• WHAT THE TASK REQUIRES
Give back exactly the lines that run from the beginning of the entries to the line containing "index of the", both included, and nothing else.
BEGIN
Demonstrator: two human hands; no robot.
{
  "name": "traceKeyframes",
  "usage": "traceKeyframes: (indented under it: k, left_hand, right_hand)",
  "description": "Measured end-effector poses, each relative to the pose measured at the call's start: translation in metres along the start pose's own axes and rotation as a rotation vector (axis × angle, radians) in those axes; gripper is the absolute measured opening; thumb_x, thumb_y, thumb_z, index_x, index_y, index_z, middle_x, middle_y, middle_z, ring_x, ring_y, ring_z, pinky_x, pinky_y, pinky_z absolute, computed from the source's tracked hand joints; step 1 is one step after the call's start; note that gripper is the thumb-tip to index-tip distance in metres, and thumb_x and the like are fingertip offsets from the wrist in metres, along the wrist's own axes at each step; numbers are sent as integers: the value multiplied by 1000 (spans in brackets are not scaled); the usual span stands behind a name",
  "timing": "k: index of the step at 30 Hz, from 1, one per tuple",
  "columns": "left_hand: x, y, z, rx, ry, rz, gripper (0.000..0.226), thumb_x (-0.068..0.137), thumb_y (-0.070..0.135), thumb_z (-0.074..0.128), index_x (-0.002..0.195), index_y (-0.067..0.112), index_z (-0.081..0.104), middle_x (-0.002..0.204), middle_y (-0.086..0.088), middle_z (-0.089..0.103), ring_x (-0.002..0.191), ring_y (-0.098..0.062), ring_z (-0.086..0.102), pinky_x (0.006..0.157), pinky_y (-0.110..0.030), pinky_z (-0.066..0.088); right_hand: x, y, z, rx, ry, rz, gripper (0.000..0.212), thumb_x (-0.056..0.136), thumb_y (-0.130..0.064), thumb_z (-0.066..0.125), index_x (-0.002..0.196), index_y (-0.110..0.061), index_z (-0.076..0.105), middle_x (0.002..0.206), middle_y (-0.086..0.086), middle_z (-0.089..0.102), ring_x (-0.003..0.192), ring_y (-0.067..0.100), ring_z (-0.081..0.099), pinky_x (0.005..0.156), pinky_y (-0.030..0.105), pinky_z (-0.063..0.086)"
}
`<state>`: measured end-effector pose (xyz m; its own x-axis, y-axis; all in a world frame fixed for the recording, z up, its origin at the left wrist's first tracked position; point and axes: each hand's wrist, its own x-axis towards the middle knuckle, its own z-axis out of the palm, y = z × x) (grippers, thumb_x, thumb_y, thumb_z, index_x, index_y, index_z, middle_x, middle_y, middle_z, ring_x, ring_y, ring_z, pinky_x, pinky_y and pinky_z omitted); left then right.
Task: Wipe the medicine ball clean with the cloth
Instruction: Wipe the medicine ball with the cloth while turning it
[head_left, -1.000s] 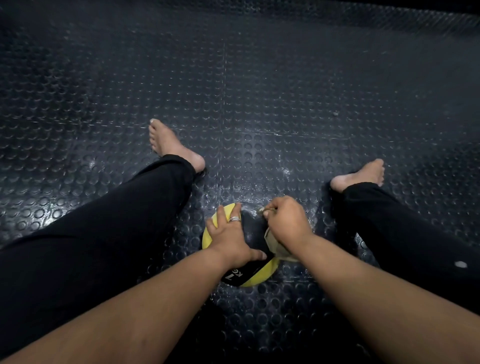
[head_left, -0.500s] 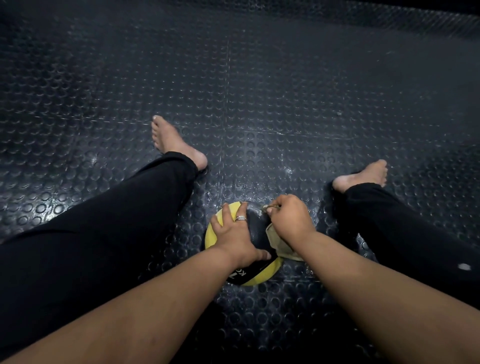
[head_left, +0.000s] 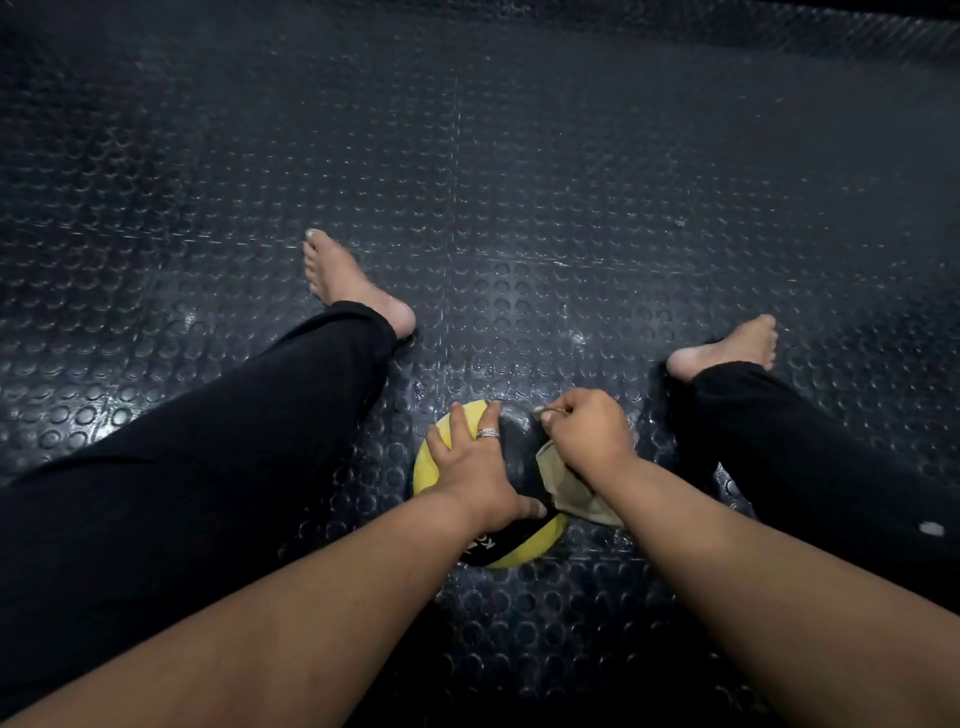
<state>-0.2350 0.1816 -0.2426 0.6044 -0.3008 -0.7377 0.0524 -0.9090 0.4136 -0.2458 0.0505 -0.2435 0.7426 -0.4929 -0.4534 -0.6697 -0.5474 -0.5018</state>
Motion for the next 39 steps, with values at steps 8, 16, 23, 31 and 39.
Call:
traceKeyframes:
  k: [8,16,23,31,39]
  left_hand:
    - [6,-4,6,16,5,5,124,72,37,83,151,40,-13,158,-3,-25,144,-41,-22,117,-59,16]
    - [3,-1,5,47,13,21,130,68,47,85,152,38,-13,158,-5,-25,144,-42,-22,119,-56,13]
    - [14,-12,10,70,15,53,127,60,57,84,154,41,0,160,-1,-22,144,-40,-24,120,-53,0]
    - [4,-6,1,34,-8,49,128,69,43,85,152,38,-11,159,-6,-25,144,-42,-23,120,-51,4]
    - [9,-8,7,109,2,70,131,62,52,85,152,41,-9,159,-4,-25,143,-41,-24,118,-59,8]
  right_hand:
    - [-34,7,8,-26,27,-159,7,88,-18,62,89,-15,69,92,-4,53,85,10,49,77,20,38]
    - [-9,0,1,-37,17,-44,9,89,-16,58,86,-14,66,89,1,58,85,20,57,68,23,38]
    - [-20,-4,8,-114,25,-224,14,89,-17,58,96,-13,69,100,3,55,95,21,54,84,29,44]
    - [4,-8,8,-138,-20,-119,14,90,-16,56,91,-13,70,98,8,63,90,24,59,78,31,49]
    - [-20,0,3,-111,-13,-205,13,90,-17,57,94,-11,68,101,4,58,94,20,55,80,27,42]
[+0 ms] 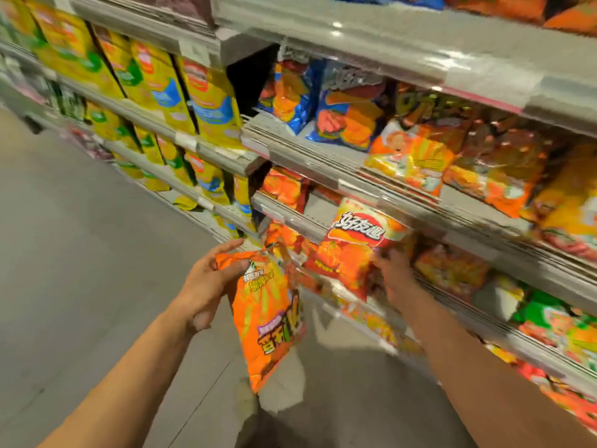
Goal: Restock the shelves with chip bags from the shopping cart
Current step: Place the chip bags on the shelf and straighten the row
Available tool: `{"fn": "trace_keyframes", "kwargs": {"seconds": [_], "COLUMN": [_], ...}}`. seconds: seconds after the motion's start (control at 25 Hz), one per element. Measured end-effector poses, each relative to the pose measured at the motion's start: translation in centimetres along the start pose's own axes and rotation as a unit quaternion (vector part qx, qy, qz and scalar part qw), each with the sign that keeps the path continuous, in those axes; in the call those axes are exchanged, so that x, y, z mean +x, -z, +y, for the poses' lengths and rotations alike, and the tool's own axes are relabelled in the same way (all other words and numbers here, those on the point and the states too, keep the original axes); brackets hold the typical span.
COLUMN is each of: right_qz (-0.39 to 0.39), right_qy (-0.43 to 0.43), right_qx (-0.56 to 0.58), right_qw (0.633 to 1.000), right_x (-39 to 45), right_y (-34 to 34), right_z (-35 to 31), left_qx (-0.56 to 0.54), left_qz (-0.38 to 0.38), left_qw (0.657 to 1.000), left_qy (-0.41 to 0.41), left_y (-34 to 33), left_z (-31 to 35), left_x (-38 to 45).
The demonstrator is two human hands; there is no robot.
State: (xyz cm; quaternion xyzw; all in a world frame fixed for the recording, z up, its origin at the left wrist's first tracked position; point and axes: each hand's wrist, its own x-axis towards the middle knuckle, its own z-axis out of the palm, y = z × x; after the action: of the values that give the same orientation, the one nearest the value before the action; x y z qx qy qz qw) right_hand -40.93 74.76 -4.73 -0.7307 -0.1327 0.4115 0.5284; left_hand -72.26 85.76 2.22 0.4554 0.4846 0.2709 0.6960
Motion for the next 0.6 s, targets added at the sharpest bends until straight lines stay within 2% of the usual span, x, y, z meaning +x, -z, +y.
{"fn": "trace_keyframes", "kwargs": {"seconds": [0.16,0.4,0.6], "right_qz": [0.073,0.173,0.147], "right_qy": [-0.017,0.004,-0.006], "right_qx": [0.046,0.081,0.045], "right_qw": [0.996,0.982,0.988], "right_x": [5.4,11.7,15.2], "right_y": [-6.0,-8.6,-9.4], "right_z": [-1.6,-4.2,-3.8], "left_qx": [-0.035,-0.053,-0.078], "left_qz": [-0.063,-0.108,-0.123], "left_qw": [0.996,0.988,0.980], "left_qy": [0.053,0.102,0.135], "left_y": [5.2,8.3,8.8], "left_z": [1.1,2.0,1.5], "left_x": [7.2,14.9,18.4]}}
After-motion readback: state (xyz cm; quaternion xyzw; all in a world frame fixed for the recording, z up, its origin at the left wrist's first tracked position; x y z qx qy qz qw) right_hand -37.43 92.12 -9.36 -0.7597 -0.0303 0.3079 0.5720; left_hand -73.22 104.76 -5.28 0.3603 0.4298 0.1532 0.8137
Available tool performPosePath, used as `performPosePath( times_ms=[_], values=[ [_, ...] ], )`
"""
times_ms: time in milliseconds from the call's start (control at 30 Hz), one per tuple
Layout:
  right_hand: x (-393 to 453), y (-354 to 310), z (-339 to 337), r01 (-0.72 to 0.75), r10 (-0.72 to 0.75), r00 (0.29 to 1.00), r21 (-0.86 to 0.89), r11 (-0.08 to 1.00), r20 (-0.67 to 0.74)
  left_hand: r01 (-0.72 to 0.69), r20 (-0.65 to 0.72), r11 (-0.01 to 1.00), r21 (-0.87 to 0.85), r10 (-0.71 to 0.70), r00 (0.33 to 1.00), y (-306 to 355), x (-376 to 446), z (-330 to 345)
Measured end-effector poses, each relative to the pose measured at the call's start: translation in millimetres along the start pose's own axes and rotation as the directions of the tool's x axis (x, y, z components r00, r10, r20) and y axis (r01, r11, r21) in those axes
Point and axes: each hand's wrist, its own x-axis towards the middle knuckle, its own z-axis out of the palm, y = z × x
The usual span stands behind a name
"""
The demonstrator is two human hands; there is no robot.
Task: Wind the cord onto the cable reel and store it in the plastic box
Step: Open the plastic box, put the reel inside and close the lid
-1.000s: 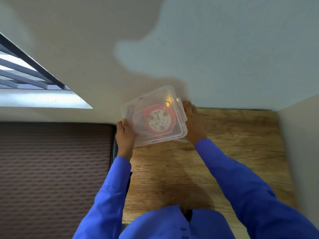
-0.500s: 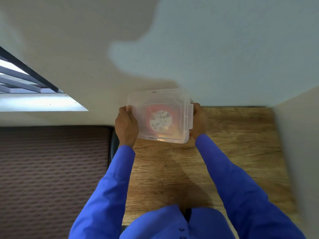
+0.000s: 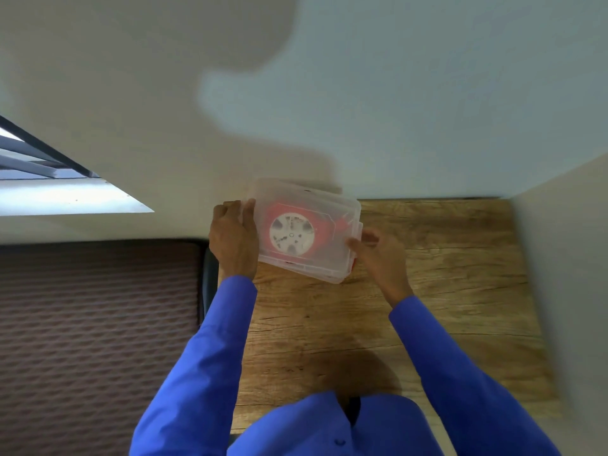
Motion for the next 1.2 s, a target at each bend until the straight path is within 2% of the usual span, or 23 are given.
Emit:
performPosePath(
  times_ms=[67, 200, 367, 467, 567, 667, 767, 833, 900, 933, 967, 1033, 1067, 1133, 1200],
  values=[
    [-2, -3, 9, 0.035, -0.043, 0.995, -0.089, 0.995, -0.085, 0.038, 0.005, 0.999, -0.033, -0.037, 0.999, -1, -1, -1],
    [-2, -4, 18, 0.014, -0.025, 0.989, -0.077, 0.997, -0.148, 0.074, 0.028, 0.997, 0.005, -0.074, 0.997, -5, 12, -5],
    [22, -18, 17, 0.064, -0.072, 0.985, -0.059, 0.996, -0.154, 0.136, 0.013, 0.991, 0.018, -0.136, 0.991, -8, 17, -7],
    [44, -32, 24, 0.044, -0.066, 0.986, -0.145, 0.988, -0.154, 0.188, 0.022, 0.982, -0.03, -0.188, 0.982, -16, 7, -9],
    [45, -35, 26, 0.064, -0.088, 0.986, -0.167, 0.984, -0.141, 0.168, 0.08, 0.98, -0.108, -0.16, 0.984, -24, -3, -10],
    [36, -28, 22, 0.081, -0.087, 0.99, -0.055, 0.995, -0.115, 0.156, 0.112, 0.97, -0.184, -0.137, 0.984, -29, -12, -10],
    [30, -15, 22, 0.042, -0.036, 0.996, 0.062, 0.997, -0.084, 0.201, 0.144, 0.945, -0.257, -0.169, 0.975, -35, -16, -11],
    [32, -9, 22, -0.035, 0.051, 0.995, 0.179, 0.983, -0.084, 0.235, 0.153, 0.929, -0.285, -0.198, 0.968, -35, -17, -13],
    [38, -8, 22, -0.187, 0.206, 0.978, 0.287, 0.94, -0.036, 0.282, 0.174, 0.915, -0.29, -0.239, 0.955, -36, -15, -13],
    [41, -7, 22, -0.277, 0.285, 0.958, 0.335, 0.9, 0.029, 0.346, 0.22, 0.877, -0.334, -0.285, 0.933, -34, -12, -12],
    [46, -7, 20, -0.371, 0.35, 0.928, 0.372, 0.851, 0.125, 0.452, 0.309, 0.79, -0.415, -0.344, 0.886, -31, -9, -10],
    [54, -8, 13, -0.503, 0.39, 0.856, 0.374, 0.779, 0.34, 0.67, 0.547, 0.518, -0.532, -0.394, 0.739, -26, 1, -6],
    [58, -9, 9, -0.519, 0.374, 0.836, 0.359, 0.776, 0.402, 0.721, 0.609, 0.447, -0.53, -0.391, 0.69, -25, 7, -5],
    [67, -15, 4, -0.486, 0.358, 0.854, 0.331, 0.809, 0.379, 0.768, 0.653, 0.41, -0.491, -0.411, 0.637, -26, 17, -7],
    [70, -22, 8, -0.316, 0.284, 0.938, 0.159, 0.935, 0.198, 0.817, 0.704, 0.338, -0.467, -0.416, 0.575, -27, 23, -10]
  ],
)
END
• TASK RESULT
Demonstrator: two human hands; no robot.
{
  "name": "traceKeyframes",
  "usage": "traceKeyframes: (indented under it: k, left_hand, right_hand)",
  "description": "Measured end-effector poses, each relative to the pose measured at the call's start: translation in metres along the start pose's own axes and rotation as a rotation vector (axis × angle, radians) in those axes; gripper is the absolute measured opening; thumb_x, thumb_y, thumb_z, index_x, index_y, index_z, middle_x, middle_y, middle_z, ring_x, ring_y, ring_z, pinky_x, pinky_y, pinky_z absolute, computed from the source's tracked hand joints; step 1 is one step after the call's start; note that gripper is the thumb-tip to index-tip distance in metres, and thumb_x and the like are fingertip offsets from the wrist in metres, along the wrist's own axes at each step; numbers are sent as integers: the value multiplied by 1000 (spans in brackets are not scaled); the usual span stands behind a name",
  "timing": "k: index of the step at 30 Hz, from 1, one per tuple",

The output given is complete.